La parte teorica viene illustrata attraverso presentazioni PowerPoint e videoproiezione di navigazione in siti internet. La parte pratica viene svolta contestualmente a quella teorica utilizzando sul proprio computer o sui computer disponibili in aula i siti che mettono a disposizione i metodi bioinformatici descritti. La parte pratica è interattiva e permette la discussione e l’analisi dei risultati dell’esercizio pratico svolto insieme al docente. Il sito elearning2.uniroma1.it contiene il materiale mostrato durante la lezione e le esercitazioni pratiche che possono così essere ripetute autonomamente e indipendentemente dallo studente anche da remoto.
Le modalità effettive saranno decise in base alle vigenti norme anticovid.
Frequenza
La frequenza è facoltativa ma fortemente consigliata
Modalità di esame
La prova d’esame ha l’obiettivo di verificare il livello di abilità acquisita nel selezionare e utilizzare gli strumenti illustrati durante il corso. La valutazione è espressa in trentesimi (voto minimo 18/30, voto massimo 30/30 con lode).

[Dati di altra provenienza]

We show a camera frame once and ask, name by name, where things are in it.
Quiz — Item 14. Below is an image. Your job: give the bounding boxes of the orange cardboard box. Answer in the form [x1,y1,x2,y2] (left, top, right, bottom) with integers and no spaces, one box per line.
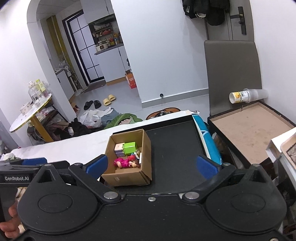
[125,73,137,89]

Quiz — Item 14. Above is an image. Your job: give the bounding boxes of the yellow slipper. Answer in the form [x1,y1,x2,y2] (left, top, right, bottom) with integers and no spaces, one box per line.
[103,98,112,106]
[108,94,116,101]

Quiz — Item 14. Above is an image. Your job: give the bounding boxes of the brown cardboard box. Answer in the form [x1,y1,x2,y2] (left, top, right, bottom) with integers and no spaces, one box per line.
[102,129,152,187]

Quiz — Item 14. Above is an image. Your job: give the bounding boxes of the red crab figurine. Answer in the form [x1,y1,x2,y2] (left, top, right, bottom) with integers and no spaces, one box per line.
[128,149,142,163]

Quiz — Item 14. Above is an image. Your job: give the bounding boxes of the brown-haired doll figurine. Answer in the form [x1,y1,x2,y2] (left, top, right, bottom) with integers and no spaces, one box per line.
[129,160,140,168]

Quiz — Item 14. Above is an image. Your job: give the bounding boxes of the clear glass jar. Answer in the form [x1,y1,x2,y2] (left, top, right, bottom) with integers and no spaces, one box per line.
[28,81,42,103]

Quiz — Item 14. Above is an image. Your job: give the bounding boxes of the yellow-legged side table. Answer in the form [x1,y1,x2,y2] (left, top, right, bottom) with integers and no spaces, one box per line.
[9,93,53,143]

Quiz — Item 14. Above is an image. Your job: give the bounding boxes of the hanging black jacket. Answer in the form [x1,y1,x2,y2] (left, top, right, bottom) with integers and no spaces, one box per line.
[182,0,230,26]

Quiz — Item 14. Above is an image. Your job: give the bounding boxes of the green cartoon floor mat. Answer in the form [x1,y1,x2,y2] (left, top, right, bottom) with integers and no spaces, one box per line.
[104,113,142,129]

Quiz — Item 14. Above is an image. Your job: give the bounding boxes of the person's left hand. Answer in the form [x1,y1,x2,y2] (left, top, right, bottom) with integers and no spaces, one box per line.
[0,187,27,240]

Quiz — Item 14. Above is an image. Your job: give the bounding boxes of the black slipper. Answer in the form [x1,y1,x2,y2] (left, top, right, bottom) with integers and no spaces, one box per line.
[93,100,102,109]
[83,100,93,110]

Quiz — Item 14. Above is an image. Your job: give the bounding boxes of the white plastic bag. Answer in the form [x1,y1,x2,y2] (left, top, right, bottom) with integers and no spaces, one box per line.
[79,108,112,128]

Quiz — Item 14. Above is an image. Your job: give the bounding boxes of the black shallow tray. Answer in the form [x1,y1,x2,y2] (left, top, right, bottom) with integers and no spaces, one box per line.
[115,114,206,195]

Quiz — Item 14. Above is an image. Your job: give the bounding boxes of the left yellow slipper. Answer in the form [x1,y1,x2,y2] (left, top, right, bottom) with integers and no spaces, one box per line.
[103,98,112,106]

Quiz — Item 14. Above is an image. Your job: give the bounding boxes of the right black slipper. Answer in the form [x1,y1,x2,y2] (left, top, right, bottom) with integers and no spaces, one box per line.
[93,100,102,109]

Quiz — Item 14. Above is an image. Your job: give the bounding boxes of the green cube box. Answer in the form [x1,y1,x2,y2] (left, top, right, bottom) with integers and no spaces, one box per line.
[123,142,137,156]

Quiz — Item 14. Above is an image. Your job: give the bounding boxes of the grey sneakers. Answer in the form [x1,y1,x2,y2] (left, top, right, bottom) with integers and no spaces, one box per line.
[154,110,171,118]

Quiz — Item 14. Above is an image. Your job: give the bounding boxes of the brown board black frame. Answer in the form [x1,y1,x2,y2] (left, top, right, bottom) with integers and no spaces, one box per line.
[208,101,295,168]

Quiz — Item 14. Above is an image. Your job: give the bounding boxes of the pink figurine toy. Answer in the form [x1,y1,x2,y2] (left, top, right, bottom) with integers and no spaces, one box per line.
[114,158,131,168]

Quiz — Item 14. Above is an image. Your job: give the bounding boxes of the white picture frame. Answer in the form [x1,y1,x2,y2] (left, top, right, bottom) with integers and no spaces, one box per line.
[266,128,295,179]

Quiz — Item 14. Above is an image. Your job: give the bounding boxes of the white lavender cube toy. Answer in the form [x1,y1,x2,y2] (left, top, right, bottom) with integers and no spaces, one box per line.
[114,143,125,157]

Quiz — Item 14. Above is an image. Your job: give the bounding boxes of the black door handle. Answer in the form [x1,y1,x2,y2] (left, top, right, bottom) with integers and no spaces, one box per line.
[230,6,247,35]

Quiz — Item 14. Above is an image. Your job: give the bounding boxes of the left black slipper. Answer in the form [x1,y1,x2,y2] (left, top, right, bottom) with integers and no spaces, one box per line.
[83,100,93,110]

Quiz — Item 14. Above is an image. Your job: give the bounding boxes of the right yellow slipper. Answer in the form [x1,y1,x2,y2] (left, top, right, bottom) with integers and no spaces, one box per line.
[108,94,116,101]

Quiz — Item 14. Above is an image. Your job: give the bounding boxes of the orange black round mat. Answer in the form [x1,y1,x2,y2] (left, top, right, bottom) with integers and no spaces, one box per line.
[146,108,181,120]

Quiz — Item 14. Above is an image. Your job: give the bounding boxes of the black clothes pile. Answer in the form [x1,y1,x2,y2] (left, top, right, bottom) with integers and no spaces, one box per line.
[55,118,103,140]

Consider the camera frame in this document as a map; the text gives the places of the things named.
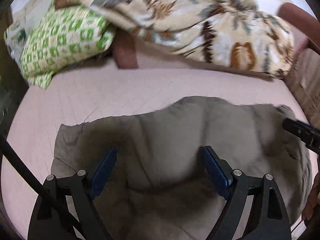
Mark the grey quilted puffer jacket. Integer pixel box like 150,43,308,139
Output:
51,96,313,239

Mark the person's right hand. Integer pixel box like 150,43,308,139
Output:
302,172,320,221

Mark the striped floral sofa cushion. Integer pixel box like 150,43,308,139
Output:
285,48,320,128

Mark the maroon sofa backrest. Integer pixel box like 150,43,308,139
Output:
277,3,319,59

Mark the pink bed sheet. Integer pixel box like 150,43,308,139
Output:
0,52,320,240

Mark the brown wooden glass door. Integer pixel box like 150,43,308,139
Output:
0,7,28,137

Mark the leaf pattern beige blanket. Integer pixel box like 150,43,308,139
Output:
54,0,294,79

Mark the green white patterned pillow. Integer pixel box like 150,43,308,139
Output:
4,6,116,89

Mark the brown red bolster pillow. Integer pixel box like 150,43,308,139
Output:
111,29,138,69

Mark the black cable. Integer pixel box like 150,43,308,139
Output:
0,134,51,201

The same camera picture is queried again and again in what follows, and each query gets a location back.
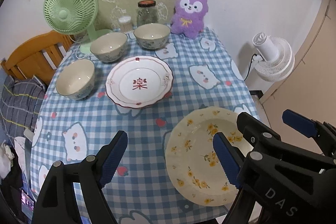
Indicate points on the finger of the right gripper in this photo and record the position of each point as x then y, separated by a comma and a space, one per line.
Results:
248, 124
300, 123

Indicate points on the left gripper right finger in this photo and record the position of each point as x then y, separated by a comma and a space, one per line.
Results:
242, 172

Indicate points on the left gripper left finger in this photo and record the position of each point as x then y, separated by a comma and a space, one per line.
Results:
95, 171

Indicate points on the yellow floral cream plate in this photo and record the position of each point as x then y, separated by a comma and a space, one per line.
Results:
191, 162

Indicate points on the floral ceramic bowl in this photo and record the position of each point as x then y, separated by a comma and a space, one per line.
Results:
110, 47
77, 80
152, 36

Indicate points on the blue checked tablecloth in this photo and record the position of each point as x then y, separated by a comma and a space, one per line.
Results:
141, 191

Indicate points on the white electric fan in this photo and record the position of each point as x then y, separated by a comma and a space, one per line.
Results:
275, 59

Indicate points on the white plate red trim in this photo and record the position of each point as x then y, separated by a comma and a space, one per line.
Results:
139, 81

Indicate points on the grey plaid bedding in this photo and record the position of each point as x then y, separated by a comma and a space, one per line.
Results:
21, 102

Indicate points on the wooden chair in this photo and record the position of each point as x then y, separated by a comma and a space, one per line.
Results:
30, 58

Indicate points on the cotton swab container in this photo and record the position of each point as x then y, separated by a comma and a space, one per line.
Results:
125, 24

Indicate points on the purple plush toy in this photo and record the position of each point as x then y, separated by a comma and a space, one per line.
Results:
188, 17

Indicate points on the glass jar black lid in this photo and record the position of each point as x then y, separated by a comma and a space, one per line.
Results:
146, 12

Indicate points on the green desk fan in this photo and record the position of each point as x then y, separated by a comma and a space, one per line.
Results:
72, 17

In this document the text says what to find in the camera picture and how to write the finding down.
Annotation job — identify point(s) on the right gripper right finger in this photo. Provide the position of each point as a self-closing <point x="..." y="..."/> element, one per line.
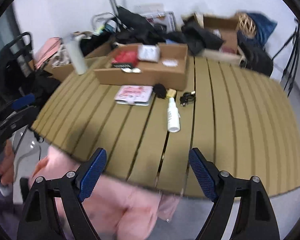
<point x="255" y="219"/>

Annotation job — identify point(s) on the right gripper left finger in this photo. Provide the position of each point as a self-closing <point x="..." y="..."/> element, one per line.
<point x="40" y="219"/>

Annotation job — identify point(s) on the white spray bottle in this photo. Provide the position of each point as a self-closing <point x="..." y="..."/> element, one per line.
<point x="173" y="118"/>

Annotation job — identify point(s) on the black hair net ball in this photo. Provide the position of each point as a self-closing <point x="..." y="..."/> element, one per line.
<point x="160" y="91"/>

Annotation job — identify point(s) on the left hand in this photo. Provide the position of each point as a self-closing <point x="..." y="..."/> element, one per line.
<point x="7" y="165"/>

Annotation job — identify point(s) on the large cardboard box with clothes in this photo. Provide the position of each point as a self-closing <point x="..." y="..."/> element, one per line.
<point x="62" y="72"/>

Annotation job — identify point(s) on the pink trousers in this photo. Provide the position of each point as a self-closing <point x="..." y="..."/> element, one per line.
<point x="114" y="207"/>

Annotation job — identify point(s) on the tall white bottle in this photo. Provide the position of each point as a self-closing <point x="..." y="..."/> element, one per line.
<point x="71" y="43"/>

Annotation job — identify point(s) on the red and black box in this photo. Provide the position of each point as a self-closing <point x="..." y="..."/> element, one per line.
<point x="125" y="59"/>

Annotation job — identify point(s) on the pink patterned pouch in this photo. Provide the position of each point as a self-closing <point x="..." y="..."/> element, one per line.
<point x="134" y="95"/>

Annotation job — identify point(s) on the black clip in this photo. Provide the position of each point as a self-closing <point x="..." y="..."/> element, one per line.
<point x="187" y="97"/>

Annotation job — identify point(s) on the small yellow block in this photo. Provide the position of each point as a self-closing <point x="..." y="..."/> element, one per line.
<point x="171" y="93"/>

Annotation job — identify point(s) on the white plastic packet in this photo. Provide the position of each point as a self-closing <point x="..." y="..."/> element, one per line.
<point x="148" y="53"/>

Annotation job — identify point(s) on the shallow cardboard tray box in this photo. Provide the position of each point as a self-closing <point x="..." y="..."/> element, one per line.
<point x="151" y="72"/>

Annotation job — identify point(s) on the pile of black clothes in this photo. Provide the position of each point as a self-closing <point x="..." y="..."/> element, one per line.
<point x="139" y="30"/>

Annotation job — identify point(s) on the blue bag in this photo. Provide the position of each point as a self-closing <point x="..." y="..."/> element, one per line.
<point x="264" y="28"/>

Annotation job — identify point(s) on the brown cardboard box right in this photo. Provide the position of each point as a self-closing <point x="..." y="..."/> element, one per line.
<point x="224" y="28"/>

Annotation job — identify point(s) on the woven rattan basket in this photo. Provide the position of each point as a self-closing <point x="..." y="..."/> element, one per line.
<point x="246" y="25"/>

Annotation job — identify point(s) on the black camera tripod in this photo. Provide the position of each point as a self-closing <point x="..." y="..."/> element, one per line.
<point x="291" y="68"/>

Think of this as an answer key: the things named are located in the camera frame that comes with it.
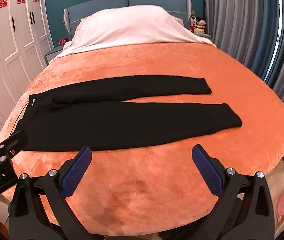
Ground black pants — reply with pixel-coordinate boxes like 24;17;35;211
16;75;242;152

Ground grey nightstand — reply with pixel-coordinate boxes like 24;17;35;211
44;46;63;65

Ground white wardrobe with red decals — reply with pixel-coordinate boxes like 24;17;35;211
0;0;53;131

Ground white pink pillow cover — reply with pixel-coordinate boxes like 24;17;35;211
57;5;215;58

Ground red dressed doll pair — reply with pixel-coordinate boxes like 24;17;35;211
190;15;206;35

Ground blue upholstered headboard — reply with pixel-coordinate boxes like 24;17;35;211
63;0;192;40

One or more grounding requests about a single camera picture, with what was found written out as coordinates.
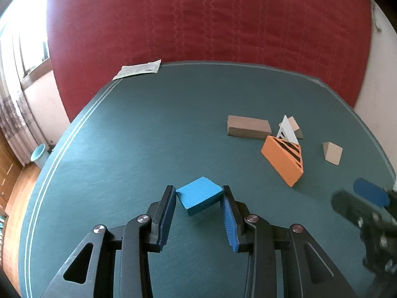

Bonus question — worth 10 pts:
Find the white paper leaflet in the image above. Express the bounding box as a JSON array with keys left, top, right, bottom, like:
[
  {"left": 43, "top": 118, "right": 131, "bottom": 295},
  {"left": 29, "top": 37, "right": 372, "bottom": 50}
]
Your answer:
[{"left": 112, "top": 59, "right": 162, "bottom": 80}]

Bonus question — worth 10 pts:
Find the red quilted blanket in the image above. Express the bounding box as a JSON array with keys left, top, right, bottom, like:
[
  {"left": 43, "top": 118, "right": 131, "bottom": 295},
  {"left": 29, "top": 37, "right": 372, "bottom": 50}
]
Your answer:
[{"left": 46, "top": 0, "right": 371, "bottom": 119}]

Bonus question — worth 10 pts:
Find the orange striped wedge block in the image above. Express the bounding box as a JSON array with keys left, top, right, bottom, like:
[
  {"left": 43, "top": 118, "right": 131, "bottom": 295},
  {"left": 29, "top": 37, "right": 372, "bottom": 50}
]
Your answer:
[{"left": 261, "top": 135, "right": 303, "bottom": 187}]

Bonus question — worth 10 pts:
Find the brown rectangular wooden block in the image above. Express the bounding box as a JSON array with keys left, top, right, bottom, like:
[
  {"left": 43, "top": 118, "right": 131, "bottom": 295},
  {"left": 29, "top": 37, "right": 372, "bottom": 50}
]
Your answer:
[{"left": 227, "top": 115, "right": 272, "bottom": 139}]

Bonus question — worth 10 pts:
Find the light wooden wedge block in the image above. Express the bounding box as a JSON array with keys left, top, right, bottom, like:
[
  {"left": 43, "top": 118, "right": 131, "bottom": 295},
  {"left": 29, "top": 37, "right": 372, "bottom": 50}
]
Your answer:
[{"left": 322, "top": 142, "right": 342, "bottom": 165}]

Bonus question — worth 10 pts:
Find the blue block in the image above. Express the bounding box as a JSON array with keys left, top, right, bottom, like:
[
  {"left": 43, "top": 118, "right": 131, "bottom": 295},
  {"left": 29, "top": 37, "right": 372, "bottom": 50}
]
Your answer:
[{"left": 176, "top": 176, "right": 223, "bottom": 217}]

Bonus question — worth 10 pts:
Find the window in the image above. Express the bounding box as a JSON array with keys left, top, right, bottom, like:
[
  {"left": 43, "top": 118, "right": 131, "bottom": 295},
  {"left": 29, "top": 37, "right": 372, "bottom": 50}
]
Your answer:
[{"left": 1, "top": 0, "right": 50, "bottom": 83}]

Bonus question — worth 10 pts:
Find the small wooden wedge block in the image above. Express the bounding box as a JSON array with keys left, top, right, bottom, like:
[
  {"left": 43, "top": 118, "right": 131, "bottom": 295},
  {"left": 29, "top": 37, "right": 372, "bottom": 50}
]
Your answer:
[{"left": 278, "top": 116, "right": 304, "bottom": 139}]

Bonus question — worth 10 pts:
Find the patterned curtain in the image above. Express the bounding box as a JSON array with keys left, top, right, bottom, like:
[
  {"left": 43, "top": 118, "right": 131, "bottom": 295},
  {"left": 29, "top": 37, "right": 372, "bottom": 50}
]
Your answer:
[{"left": 1, "top": 32, "right": 47, "bottom": 165}]

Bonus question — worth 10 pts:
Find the white striped triangle block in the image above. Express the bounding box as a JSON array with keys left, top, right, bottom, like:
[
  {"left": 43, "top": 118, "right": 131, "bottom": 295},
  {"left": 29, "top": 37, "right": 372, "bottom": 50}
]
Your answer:
[{"left": 276, "top": 114, "right": 300, "bottom": 145}]

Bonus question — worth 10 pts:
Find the light blue bucket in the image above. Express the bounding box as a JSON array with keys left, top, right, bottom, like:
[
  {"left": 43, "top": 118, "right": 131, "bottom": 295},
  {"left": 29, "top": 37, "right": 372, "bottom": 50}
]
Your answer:
[{"left": 30, "top": 144, "right": 50, "bottom": 170}]

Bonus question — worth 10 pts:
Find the green table mat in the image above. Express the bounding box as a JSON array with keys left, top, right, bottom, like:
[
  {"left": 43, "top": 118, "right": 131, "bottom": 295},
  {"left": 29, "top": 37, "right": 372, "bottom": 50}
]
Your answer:
[{"left": 19, "top": 63, "right": 396, "bottom": 297}]

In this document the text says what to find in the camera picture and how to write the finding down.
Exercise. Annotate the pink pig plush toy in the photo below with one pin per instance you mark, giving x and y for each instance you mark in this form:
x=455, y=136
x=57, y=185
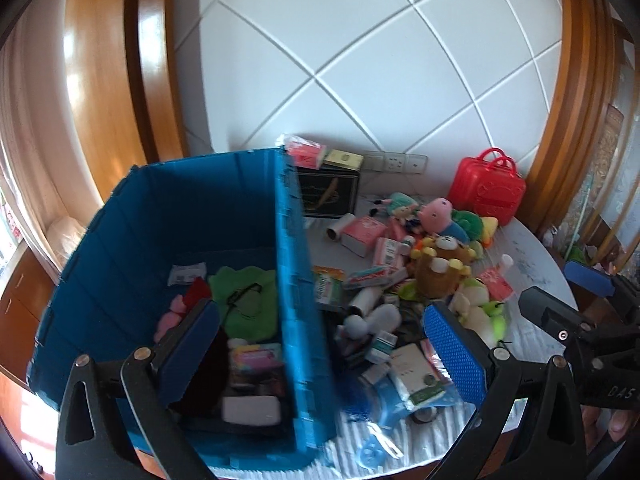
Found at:
x=436, y=218

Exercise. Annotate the white green medicine box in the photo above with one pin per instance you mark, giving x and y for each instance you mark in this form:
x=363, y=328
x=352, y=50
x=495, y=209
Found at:
x=414, y=378

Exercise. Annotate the light blue plastic toy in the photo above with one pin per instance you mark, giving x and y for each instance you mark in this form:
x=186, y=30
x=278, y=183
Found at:
x=372, y=454

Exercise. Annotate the white wall socket strip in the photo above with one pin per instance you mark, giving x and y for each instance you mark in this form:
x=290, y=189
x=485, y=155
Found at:
x=394, y=163

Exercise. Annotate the red toy suitcase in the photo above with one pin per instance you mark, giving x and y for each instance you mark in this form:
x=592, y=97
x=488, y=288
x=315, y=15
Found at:
x=489, y=185

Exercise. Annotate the green duck plush toy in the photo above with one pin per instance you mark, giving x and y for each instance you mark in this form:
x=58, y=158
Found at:
x=481, y=229

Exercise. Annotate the white disinfectant wipes pack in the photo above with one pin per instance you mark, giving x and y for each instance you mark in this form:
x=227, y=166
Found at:
x=186, y=275

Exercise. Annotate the red and pink plush toy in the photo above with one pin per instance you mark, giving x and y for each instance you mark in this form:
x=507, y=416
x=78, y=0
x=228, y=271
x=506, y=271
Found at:
x=181, y=306

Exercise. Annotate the black gift bag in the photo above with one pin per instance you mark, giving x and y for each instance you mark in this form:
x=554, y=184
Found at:
x=328, y=192

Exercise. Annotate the brown bear plush toy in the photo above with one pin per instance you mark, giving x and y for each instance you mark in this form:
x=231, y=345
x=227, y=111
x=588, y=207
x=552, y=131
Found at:
x=441, y=262

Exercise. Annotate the blue plastic storage crate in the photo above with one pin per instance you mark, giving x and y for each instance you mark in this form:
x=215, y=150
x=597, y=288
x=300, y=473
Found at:
x=266, y=406

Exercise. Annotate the pink tissue pack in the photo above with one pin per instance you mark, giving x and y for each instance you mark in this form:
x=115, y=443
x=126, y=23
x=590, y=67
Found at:
x=305, y=153

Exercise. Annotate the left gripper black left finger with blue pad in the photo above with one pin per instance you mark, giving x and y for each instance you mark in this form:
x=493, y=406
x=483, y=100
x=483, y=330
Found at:
x=93, y=442

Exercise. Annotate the white green frog plush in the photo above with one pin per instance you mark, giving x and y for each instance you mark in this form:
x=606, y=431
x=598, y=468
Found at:
x=475, y=311

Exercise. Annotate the green felt hat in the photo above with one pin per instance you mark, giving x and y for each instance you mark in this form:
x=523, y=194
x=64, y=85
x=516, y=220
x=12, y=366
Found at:
x=247, y=301

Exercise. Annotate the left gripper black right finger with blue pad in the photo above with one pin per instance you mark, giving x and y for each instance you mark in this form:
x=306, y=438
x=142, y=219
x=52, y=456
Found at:
x=550, y=443

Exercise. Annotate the person's hand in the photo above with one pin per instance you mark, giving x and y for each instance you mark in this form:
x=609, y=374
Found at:
x=617, y=423

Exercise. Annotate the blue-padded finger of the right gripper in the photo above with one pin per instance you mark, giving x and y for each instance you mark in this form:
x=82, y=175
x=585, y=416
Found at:
x=590, y=279

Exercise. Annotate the red tissue box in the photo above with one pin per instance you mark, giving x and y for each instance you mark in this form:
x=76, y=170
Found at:
x=360, y=235

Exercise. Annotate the white plastic bag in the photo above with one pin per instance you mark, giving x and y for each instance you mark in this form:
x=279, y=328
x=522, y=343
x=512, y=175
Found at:
x=64, y=235

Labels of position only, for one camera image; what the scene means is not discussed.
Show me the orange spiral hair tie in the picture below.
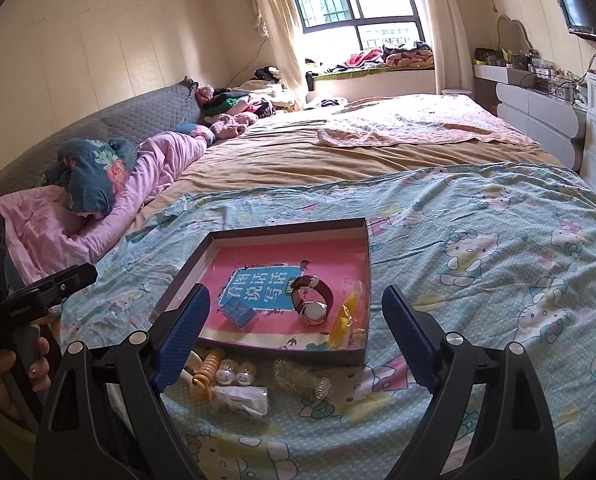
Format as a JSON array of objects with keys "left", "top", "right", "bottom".
[{"left": 189, "top": 346, "right": 227, "bottom": 403}]

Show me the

L’esame si articola in una prova pratica e in un breve colloquio. La prova pratica consiste nella risoluzione di tre problemi attraverso l’uso di programmi bioinformatici mentre il colloquio verte sulla discussione dell’elaborato e su argomenti teorici generali. La votazione finale tiene conto delle due prove.
Bibliografia
Loman, N., Watson, M. So you want to be a computational biologist?. Nat Biotechnol 31, 996–998 (2013). https://doi.org/10.1038/nbt.2740
Modalità di erogazione
La frequenza delle lezioni dell’insegnamento non è obbligatoria. Il corso è strutturato in lezioni teorico-pratiche che si tengono in un’aula informatizzata. L’aula è coperta dal segnale WiFi Sapienza e pertanto gli studenti possono utilizzare anche il proprio computer portatile per la parte pratica delle lezioni.
La parte teorica viene illustrata attraverso presentazioni PowerPoint e videoproiezione di navigazione in siti internet. La parte pratica viene svolta contestualmente a quella teorica utilizzando sul proprio computer o sui computer disponibili in aula i siti che mettono a disposizione i metodi bioinformatici descritti. La parte pratica è interattiva e permette la discussione e l’analisi dei risultati dell’esercizio pratico svolto insieme al docente. Il sito elearning2.uniroma1.it contiene il materiale mostrato durante la lezione e le esercitazioni pratiche che possono così essere ripetute autonomamente e indipendentemente dallo studente anche da remoto.
Le modalità effettive saranno decise in base alle vigenti norme anticovid.